Il Vittoria condannato: 3mila euro all’ex allenatore Lucenti

I fatti risalgono al 2011, gestione Mascara-Barravecchia. La Procura federale e il Collegio arbitrale ritengono vi sia stata contraffazione di firme e vertenza post-contratto. Sentenza inappellabile e immediatamente esecutiva
Foto CorrierediRagusa.it

Vittoria calcio, sul bagnato diluvia. Gatano Lucenti (foto), l’ex allenatore della stagione 2011, deve essere risarcito dalla società. La Procura Federale e Collegio arbitrale sono scesi in campo a tutela dell’ex allenatore del Vittoria.

Contraffazione di firme e vertenza economica post-contratto sono gli elementi principali pubblicati nel comunicato del Giudice sportivo.
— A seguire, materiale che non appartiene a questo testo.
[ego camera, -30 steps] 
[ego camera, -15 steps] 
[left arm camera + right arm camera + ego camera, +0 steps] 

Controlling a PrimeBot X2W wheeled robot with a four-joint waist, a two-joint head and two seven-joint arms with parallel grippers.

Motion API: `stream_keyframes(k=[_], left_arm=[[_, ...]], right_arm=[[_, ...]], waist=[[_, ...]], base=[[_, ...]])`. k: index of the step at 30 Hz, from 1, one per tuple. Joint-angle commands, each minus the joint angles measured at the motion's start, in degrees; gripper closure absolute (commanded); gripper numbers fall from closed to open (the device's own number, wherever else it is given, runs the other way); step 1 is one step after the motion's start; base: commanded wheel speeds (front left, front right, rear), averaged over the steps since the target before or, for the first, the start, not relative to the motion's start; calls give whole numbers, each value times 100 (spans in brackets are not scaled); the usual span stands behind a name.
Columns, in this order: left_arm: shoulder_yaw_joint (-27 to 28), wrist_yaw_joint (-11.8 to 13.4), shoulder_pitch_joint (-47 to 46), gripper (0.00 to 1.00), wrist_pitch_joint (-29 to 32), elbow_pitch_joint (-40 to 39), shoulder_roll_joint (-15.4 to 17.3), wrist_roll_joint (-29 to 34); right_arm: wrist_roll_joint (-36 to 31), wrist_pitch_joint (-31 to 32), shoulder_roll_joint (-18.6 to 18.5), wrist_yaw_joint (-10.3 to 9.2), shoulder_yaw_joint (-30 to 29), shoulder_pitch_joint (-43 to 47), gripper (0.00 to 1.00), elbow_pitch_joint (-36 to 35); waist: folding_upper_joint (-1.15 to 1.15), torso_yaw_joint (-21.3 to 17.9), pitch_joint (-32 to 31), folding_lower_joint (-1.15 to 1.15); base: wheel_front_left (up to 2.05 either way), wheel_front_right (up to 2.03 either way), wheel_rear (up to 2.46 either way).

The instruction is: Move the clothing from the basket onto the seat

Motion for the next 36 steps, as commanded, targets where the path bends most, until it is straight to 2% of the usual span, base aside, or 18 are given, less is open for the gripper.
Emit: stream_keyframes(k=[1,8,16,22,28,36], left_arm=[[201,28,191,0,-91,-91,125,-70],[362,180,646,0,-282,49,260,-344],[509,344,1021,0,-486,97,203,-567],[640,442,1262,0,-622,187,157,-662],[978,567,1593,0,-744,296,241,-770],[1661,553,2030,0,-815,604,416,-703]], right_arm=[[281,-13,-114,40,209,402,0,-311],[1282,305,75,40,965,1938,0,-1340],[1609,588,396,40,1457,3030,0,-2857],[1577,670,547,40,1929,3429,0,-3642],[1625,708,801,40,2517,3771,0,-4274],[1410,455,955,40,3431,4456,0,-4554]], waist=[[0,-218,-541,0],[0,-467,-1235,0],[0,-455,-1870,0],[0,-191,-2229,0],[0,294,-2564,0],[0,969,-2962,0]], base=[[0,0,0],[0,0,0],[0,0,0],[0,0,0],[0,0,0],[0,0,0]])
I fatti risalgono alla stagione 2011, ed in particolare riguardano l’esonero di Gaetano Lucenti (a gestire la società c’erano Giuseppe Mascara e Salvatore Barravecchia) dalla panchina.

Il Collegio Arbitrale, dunque, in parziale accoglimento del ricorso presentato da Lucenti, rende obbligo oggi alla società A.C.D. Città di Vittoria di corrispondere all’allenatore la somma mancante di 3mila euro a saldo del premio pattuito di 11500 euro oltre agli interessi maturati pari a 115 euro.

«La presente delibera – si legge nel comunicato – è inappellabile ed immediatamente esecutiva». Ma non è finita: da un’indagine della Procura Federale, viene smentita pure l’ipotesi di contratto a titolo gratuito (come sempre sostenuto dalla società di allora) presentato dal Vittoria e sottoscritto da Lucenti.

La firma– come risulterebbe dall’indagine – non è riconducibile a Gaetano Lucenti (dunque sarebbe stata falsificata?). Mentre la gratuità del contratto non risulterebbe in essere data traccia di assegni emessi dalla società in oggetto allo stesso tecnico ragusano nonché da dichiarazioni rese dall’allora dirigente Pietro Cammalleri.